Poland's emigre poet Milosz dead at 93

Czeslaw Milosz, Poland's Nobel Prize-winning emigre poet and symbol of opposition to totalitarianism, died today at his home …

Czeslaw Milosz, Poland's Nobel Prize-winning emigre poet and symbol of opposition to totalitarianism, died today at his home in the southern Polish city of Krakow at the age of 93.

Milosz received the 1980 Nobel Literary Prize for his lifelong poetic achievements amid the heady atmosphere of the Polish Solidarity movement's bold challenge to Soviet-style communist rule.

"He was a member of the betrayed generation unable to defend freedom and dignity," Solidarity founder and former Polish President Lech Walesa said of Milosz. "But he kept on fighting, proposing, encouraging and we finally achieved (these goals)."

Born in what is now Vilnius, the capital of Lithuania, he was initially a supporter of Poland's Soviet-imposed communist regime after World War Two.
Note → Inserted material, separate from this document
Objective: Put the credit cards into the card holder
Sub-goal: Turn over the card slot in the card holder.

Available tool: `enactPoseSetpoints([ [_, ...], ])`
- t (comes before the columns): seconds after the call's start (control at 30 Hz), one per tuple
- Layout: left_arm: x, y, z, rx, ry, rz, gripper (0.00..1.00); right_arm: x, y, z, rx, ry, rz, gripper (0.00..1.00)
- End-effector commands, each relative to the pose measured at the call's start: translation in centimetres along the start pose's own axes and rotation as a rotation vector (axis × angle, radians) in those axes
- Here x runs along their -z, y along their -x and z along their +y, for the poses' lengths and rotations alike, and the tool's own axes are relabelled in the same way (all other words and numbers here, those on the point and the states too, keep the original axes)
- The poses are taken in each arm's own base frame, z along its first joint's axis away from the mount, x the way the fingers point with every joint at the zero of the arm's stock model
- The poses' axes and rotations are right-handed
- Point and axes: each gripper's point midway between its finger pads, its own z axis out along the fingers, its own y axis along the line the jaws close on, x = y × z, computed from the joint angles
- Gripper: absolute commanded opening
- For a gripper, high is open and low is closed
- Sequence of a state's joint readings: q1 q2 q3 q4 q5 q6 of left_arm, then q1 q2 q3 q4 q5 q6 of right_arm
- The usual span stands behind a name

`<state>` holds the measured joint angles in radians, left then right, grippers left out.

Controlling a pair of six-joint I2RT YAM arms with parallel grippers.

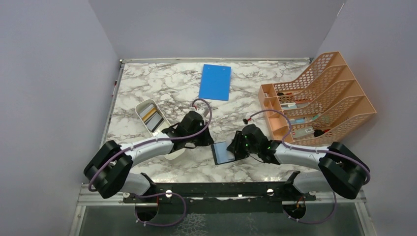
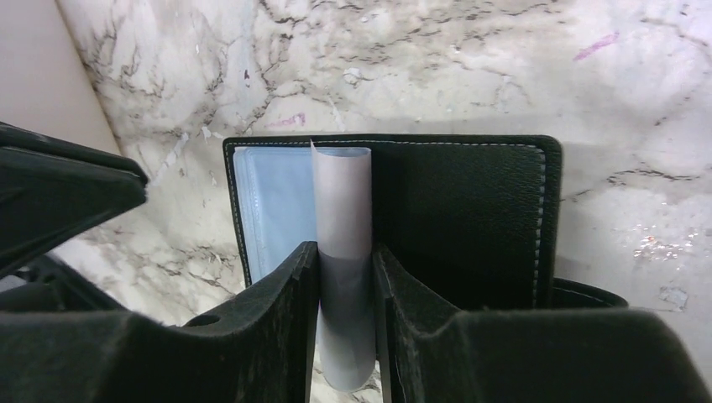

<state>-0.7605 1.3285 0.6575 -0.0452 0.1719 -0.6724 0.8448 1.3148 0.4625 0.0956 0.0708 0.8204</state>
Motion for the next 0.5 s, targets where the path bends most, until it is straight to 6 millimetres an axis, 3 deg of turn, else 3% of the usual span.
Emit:
enactPoseSetpoints([
  [0.0, -1.2, 0.4, -1.4, -0.019, -0.053, 0.010, 0.11, 0.7, 0.6, 2.1, -0.099, 0.207, 0.019, 0.33],
  [0.27, -2.3, -1.0, 0.0, -0.013, -0.009, 0.051, 0.11, 1.3, 0.7, 2.0, -0.154, 0.302, 0.047, 0.34],
  [0.47, -2.7, -1.3, -0.2, -0.010, -0.023, 0.069, 0.11, 1.6, 1.2, 2.1, -0.156, 0.307, 0.043, 0.34],
])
He served in Poland's diplomatic corps between 1945 and 1950 before becoming disillusioned.

READ MORE

After defecting to France in 1951, he said: "I did it at the moment when Soviet models became obligatory for Polish writers."

In 1953, his "Captive Mind", a scathing attack on Polish writers who collaborated with the regime, sent shock waves across the Soviet bloc and the West's leftist intellectual establishment.

In 1960, Milosz moved to the United States, where for many years he taught literature at the University of California in Berkeley and continued to write poetry.

His highly intellectualised poetic works often dealt with the contemporary world's spiritual crisis or polemicised with Poland's national traditions.

"Nobody reached as deeply into our literary culture and nobody was able to speak about what we had encountered in the past like Milosz," said Stanislaw Lem, a renowned Polish science fiction writer.

When when receiving his Nobel Prize in 1980, nine years before communism collapsed, Milosz seemed to foresee the impending changes: "Despite the horror and dangers, our times will be remembered as an inevitable phase of labour pains before mankind crosses a new threshold of awareness."

In addition to translating Polish literature into English, he also produced Polish translations of works by such masters as Shakespeare, Milton and T.S. Eliot.

Milosz was the third Pole to receive the Nobel Prize for literature after novelists Henryk Sienkiewicz in 1905 and Wladyslaw Reymont in 1925. In 1996, poetess Wislawa Szymborska became Poland's fourth Nobel literary laureate.

In the 1990s he returned to Poland and settled in Krakow.